Maya Gilbert, 27, was working on a yacht just outside of Liverpool city centre when her partner Mark Delaney called to inform her of the news.

“I was very upset,” she told TeamDogs. I felt so helpless.

“I adopted Effie four and a half years ago from Spain. When I first saw her picture, I said to myself, “Oh my God, I have to have her.” It was fated to happen.

“I was going through the worst phase of my life at the time. She was a tad on the light side. She inspired me to keep going.” Maya left her work two months early to be with Effie, and the beagle began chemotherapy just a few days later.

When Maya and Mark returned two weeks after Effie’s first diagnosis, the dog had already deteriorated to the point where they were afraid for her safety.

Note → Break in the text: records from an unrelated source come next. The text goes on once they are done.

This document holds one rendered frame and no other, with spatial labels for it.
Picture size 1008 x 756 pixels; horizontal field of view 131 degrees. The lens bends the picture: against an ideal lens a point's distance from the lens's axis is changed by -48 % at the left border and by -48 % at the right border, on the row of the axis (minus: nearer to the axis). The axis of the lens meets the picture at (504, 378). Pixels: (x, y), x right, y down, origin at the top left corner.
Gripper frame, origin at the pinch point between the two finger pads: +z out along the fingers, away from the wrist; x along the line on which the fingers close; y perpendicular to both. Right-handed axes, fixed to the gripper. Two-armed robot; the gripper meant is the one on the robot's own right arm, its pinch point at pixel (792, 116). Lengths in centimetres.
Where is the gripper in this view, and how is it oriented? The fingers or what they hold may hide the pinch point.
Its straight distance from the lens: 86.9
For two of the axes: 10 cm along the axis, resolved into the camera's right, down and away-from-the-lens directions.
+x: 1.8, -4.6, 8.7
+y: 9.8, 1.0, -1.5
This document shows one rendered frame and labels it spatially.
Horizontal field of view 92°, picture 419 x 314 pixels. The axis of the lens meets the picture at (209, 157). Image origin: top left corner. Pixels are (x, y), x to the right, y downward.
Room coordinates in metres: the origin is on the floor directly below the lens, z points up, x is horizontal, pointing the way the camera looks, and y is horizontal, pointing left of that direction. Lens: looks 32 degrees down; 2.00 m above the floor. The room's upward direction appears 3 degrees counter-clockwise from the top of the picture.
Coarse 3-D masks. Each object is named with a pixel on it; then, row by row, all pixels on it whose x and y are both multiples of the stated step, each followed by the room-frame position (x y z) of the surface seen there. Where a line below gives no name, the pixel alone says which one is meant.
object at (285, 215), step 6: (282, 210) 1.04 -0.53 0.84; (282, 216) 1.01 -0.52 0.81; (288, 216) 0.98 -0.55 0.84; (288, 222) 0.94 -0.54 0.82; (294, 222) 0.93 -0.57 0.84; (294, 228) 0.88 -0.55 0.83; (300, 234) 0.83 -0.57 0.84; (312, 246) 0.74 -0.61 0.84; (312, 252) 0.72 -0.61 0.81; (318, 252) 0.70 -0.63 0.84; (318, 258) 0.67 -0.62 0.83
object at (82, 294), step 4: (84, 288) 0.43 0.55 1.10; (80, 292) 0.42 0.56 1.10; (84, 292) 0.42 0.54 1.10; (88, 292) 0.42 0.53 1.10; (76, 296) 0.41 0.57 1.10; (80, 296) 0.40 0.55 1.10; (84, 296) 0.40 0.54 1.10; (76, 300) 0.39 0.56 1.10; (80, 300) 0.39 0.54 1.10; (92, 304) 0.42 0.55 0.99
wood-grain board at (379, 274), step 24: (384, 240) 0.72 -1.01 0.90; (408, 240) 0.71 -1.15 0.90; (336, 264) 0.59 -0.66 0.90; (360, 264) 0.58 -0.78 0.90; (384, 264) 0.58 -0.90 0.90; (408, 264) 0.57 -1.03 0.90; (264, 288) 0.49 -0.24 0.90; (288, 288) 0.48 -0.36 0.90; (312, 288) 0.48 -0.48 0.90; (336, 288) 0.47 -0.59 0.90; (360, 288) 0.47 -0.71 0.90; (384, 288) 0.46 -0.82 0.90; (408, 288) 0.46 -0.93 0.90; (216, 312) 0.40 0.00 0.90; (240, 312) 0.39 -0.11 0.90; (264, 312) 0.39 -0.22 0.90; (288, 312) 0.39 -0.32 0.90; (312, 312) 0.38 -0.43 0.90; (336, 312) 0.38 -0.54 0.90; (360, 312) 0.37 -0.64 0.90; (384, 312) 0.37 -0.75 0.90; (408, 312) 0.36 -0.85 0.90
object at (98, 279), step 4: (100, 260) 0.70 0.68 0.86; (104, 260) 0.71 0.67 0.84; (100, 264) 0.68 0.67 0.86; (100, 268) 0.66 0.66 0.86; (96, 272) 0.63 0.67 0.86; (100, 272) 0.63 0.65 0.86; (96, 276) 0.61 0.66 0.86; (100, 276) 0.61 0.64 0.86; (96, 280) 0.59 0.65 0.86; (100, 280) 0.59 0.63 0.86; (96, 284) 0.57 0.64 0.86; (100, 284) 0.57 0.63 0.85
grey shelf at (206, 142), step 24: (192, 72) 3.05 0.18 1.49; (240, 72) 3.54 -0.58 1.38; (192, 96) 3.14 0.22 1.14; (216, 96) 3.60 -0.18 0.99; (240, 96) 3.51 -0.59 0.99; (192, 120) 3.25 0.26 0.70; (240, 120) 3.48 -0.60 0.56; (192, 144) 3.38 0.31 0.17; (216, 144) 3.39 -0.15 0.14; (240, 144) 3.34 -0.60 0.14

“I arrived back on Sunday, and for the next three days, we thought she may die,” Maya explained. She simply lacked vitality. She wasn’t eating or drinking anything. We were just trying to get her through until she could see the specialist.” While veterinarians can give chemotherapy, they do not have the same expertise in cancer as an oncologist, who can experiment with alternative treatments and react swiftly if something goes wrong.

“She was literally back to normal the day after she received the treatment,” Maya added. It has such a rapid impact on one’s quality of life.” Effie is now on a 25-week plan to regain her health, and she is required to take four different types of medications, each of which has a different effect on her.

“The first and second weeks were extremely fantastic, and then she had three horrible days after that,” Maya continued, “but she’s perked up a little bit lately.”

“When she’s. “Summary comes to an end.”